WORK ITEM: Below are entries. Copy exactly the lines running from the line that holds "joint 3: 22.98" to the line that holds "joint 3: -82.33", with both ends included.
● ● ●
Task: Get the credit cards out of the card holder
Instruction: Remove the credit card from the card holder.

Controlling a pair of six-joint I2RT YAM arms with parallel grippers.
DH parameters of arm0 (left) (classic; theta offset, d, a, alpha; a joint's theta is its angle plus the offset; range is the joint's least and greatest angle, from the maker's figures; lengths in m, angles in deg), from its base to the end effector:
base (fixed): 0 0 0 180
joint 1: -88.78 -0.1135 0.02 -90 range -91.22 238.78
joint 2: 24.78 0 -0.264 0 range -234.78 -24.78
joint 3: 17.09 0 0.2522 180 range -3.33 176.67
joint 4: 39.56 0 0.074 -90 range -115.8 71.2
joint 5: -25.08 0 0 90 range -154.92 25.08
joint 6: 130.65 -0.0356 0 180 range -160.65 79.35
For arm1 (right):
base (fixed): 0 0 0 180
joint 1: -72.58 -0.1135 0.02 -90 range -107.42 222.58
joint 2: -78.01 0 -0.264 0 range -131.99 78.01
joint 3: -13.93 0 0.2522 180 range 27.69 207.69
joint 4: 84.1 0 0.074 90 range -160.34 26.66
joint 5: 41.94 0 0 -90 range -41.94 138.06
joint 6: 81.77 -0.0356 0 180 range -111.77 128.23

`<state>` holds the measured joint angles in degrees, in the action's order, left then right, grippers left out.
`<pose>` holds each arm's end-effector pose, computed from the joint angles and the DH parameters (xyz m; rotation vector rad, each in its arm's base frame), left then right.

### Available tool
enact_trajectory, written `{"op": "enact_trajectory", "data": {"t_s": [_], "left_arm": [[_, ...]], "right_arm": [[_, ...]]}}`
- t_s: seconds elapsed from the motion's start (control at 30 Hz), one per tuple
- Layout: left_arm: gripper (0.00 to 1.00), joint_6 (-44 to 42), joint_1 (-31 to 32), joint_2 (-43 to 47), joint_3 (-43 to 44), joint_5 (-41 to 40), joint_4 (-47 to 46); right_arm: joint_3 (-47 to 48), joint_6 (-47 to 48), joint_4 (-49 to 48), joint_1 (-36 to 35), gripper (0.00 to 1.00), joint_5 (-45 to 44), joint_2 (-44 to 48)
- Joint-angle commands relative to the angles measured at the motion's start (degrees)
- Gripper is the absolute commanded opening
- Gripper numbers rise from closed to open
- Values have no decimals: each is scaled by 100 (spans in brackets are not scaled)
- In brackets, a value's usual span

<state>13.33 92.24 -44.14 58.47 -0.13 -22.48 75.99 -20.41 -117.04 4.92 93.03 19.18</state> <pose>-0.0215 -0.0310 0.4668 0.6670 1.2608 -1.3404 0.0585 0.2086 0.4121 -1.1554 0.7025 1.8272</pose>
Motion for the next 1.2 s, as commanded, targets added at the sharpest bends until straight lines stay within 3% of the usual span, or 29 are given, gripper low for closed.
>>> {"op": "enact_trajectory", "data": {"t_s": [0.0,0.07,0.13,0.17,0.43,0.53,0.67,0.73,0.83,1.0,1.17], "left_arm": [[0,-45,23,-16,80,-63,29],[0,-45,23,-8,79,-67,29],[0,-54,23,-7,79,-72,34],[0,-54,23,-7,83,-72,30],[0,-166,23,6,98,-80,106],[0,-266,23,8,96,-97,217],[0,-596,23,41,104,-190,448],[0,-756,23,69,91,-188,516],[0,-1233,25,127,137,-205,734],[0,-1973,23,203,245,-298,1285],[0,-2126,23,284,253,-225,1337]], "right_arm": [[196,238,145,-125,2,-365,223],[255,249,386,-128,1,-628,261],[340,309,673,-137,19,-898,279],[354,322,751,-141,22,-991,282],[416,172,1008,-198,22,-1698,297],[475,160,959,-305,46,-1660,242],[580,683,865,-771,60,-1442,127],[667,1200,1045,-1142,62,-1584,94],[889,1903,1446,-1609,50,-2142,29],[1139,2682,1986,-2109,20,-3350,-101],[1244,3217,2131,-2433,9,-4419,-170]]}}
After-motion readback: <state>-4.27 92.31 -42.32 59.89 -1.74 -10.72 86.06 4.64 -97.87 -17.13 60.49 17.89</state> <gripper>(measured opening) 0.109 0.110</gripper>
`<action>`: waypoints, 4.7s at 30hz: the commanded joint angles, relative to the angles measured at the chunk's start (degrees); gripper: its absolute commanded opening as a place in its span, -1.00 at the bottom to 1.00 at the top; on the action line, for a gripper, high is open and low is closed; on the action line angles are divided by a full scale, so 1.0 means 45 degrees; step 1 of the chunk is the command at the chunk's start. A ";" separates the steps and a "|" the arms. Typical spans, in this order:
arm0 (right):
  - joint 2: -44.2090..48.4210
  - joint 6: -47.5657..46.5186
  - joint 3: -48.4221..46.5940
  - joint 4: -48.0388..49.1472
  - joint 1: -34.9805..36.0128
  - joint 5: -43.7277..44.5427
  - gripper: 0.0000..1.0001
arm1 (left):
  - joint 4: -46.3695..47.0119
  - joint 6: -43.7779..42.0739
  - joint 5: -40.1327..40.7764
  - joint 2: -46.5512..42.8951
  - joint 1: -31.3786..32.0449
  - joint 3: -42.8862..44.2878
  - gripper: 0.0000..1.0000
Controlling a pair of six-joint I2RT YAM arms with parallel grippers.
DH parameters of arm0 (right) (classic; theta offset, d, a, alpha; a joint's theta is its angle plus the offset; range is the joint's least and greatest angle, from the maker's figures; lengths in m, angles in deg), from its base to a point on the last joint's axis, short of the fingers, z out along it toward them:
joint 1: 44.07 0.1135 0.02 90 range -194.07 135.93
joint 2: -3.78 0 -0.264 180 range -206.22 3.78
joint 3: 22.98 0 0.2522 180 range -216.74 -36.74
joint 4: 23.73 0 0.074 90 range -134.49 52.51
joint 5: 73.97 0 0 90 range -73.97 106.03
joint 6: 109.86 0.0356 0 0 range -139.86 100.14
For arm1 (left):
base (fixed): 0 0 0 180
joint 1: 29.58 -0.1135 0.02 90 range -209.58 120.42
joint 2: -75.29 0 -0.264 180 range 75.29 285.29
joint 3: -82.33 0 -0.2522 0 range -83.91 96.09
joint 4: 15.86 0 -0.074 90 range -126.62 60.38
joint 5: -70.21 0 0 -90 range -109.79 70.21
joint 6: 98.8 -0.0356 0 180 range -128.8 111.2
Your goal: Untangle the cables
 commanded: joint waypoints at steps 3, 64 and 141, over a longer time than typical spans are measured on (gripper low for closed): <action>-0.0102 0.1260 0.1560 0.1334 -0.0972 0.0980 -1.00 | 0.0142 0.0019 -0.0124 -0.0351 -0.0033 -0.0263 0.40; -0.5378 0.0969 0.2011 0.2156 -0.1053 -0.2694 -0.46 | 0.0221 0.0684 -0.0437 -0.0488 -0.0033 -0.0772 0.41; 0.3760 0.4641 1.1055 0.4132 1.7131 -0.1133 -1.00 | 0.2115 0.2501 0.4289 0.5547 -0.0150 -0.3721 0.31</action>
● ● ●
TASK ANSWER:
joint 3: 22.98 0 0.2522 180 range -216.74 -36.74
joint 4: 23.73 0 0.074 90 range -134.49 52.51
joint 5: 73.97 0 0 90 range -73.97 106.03
joint 6: 109.86 0.0356 0 0 range -139.86 100.14
For arm1 (left):
base (fixed): 0 0 0 180
joint 1: 29.58 -0.1135 0.02 90 range -209.58 120.42
joint 2: -75.29 0 -0.264 180 range 75.29 285.29
joint 3: -82.33 0 -0.2522 0 range -83.91 96.09

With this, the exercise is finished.